Personal information
- Nationality: British
- Born: Steven Bendall 1 December 1973 (age 52) Coventry, England
- Weight: Middleweight; Super middleweight; Light heavyweight; Cruiserweight;

Boxing career
- Stance: Southpaw

Boxing record
- Total fights: 37
- Wins: 30
- Win by KO: 14
- Losses: 7
- Draws: 0
- No contests: 0

= Steve Bendall =

English boxer

Steven Bendall (born 1 December 1973) is a British former professional boxer who competed from 1997 to 2013. He held the BBBofC English middleweight title twice in 2005 and 2008 and the IBO Inter-Continental middleweight title from 2001 to 2003.

Bendall boxed to national level as an amateur before turning professional in May 1997, winning his first fight at the Rivermead Leisure Centre, Reading, Berkshire, England, in which Bendall knocked out Hackney's Dennis Doyley on an undercard that included Junior Witter and Tony Booth.

Bendall's explosive knockout power led him to win his first 14 fights, the majority inside the distance, before he fought for his title fight when he took on Brendan Ingle trained Jason Collins in December 2001 for the WBU Intercontinental Middleweight Title. Bendall continued his winning streak beating Collins on points to win his first title as a professional. He then added the Vacant IBO Inter-Continental Middleweight Title in March 2002 when he knocked out Ukrainian Viktor Fessetchko.

His first defeat came in September 2004 when he lost to dangerous English fighter Scott Dann during his challenge for the Vacant British Middleweight Title. Bendall later won the English Middleweight Title but then lost it to Wayne Elcock. He has also challenged for the EBU European Middleweight Title losing in the 3rd round against Germany's Sebastian Sylvester and the Commonwealth Middleweight title losing to Darren Barker.

Bendall shot back up to title winning prominence when in June 2008 he defeated Liverpool's 2002 Commonwealth Games Silver medalist Paul Smith over 10 rounds in Birmingham. It was Smiths first defeat as a professional.
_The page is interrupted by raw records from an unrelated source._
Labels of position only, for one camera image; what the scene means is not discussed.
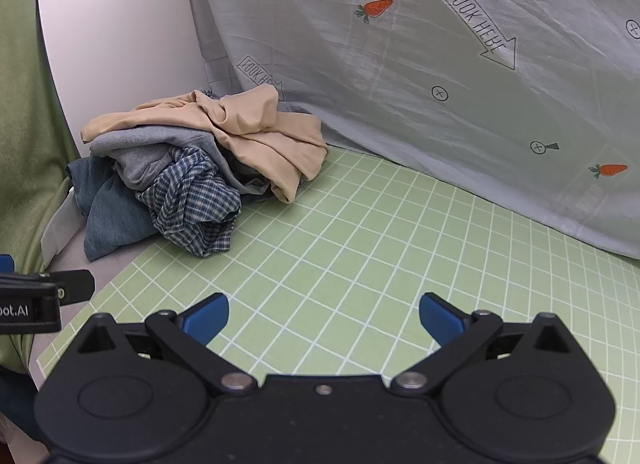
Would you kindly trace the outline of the grey carrot-print sheet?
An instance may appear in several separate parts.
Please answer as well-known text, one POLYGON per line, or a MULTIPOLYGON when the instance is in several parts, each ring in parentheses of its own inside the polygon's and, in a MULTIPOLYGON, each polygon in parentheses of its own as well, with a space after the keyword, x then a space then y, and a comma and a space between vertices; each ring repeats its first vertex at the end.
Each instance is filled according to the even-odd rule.
POLYGON ((639 254, 639 0, 191 0, 210 90, 639 254))

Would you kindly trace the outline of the grey sweatshirt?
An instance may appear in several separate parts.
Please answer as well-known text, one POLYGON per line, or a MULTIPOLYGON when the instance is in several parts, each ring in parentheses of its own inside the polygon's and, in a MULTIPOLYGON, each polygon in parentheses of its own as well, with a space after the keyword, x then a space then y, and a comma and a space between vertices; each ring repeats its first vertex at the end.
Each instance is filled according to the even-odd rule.
POLYGON ((89 150, 93 156, 114 159, 116 171, 127 187, 143 192, 172 163, 170 146, 202 150, 241 195, 262 195, 268 191, 269 182, 265 177, 243 165, 207 131, 171 126, 117 130, 99 135, 89 143, 89 150))

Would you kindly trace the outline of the beige long-sleeve top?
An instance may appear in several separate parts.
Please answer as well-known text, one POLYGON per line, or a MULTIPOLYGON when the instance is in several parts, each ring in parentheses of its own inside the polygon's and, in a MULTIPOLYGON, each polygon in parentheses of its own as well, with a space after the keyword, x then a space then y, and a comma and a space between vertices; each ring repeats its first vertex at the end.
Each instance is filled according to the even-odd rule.
POLYGON ((195 90, 93 118, 80 136, 91 143, 107 132, 151 125, 205 131, 241 164, 256 169, 271 183, 274 196, 289 204, 300 180, 318 175, 328 146, 316 116, 280 112, 278 102, 279 93, 271 84, 219 100, 195 90))

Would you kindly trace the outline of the blue denim garment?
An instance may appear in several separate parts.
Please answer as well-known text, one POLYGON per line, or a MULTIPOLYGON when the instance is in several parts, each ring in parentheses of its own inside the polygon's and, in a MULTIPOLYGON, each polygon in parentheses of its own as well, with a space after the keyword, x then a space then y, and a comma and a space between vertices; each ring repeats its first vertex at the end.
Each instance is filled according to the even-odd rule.
POLYGON ((122 182, 111 158, 79 158, 66 170, 76 205, 86 219, 84 252, 89 261, 158 233, 149 208, 122 182))

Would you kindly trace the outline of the green grid cutting mat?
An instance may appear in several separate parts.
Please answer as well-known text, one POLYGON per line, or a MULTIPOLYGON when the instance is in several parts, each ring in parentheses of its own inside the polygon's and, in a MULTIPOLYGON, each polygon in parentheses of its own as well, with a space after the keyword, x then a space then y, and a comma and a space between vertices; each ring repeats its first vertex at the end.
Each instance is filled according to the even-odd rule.
POLYGON ((228 251, 198 258, 159 239, 96 283, 61 333, 32 348, 43 380, 90 314, 137 322, 220 291, 213 351, 268 373, 392 377, 436 349, 418 303, 434 291, 511 322, 551 311, 612 389, 603 454, 639 456, 639 267, 422 173, 335 149, 293 204, 242 210, 228 251))

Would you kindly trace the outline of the blue plaid shirt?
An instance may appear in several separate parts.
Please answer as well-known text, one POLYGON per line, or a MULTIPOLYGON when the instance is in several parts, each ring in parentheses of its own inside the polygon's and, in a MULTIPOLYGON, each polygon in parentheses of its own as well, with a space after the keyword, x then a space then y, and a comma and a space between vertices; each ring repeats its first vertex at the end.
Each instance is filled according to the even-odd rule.
POLYGON ((196 257, 229 250, 242 210, 239 191, 197 147, 171 146, 168 154, 168 166, 136 194, 148 207, 154 228, 196 257))

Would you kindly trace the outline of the green fabric at left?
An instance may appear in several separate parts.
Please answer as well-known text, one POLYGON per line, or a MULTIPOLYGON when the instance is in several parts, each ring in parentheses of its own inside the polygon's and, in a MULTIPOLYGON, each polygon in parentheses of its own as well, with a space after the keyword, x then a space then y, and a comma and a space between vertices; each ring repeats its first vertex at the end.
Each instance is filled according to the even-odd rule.
POLYGON ((1 251, 18 273, 47 268, 41 238, 77 158, 37 15, 37 0, 1 0, 1 251))
On 7 December 2013 in Neuwied, Germany, Bendall was given a chance to fight the dangerous Ghanaian John Akulugu for the vacant WBU Middleweight World Title and proceeded to stop him with a 6th-round KO. Akulugu who had won his last 9 fights all by KO was also down in round 2 and round 4. The same month Roy Jones Jr. took the WBU Cruiserweight World Title.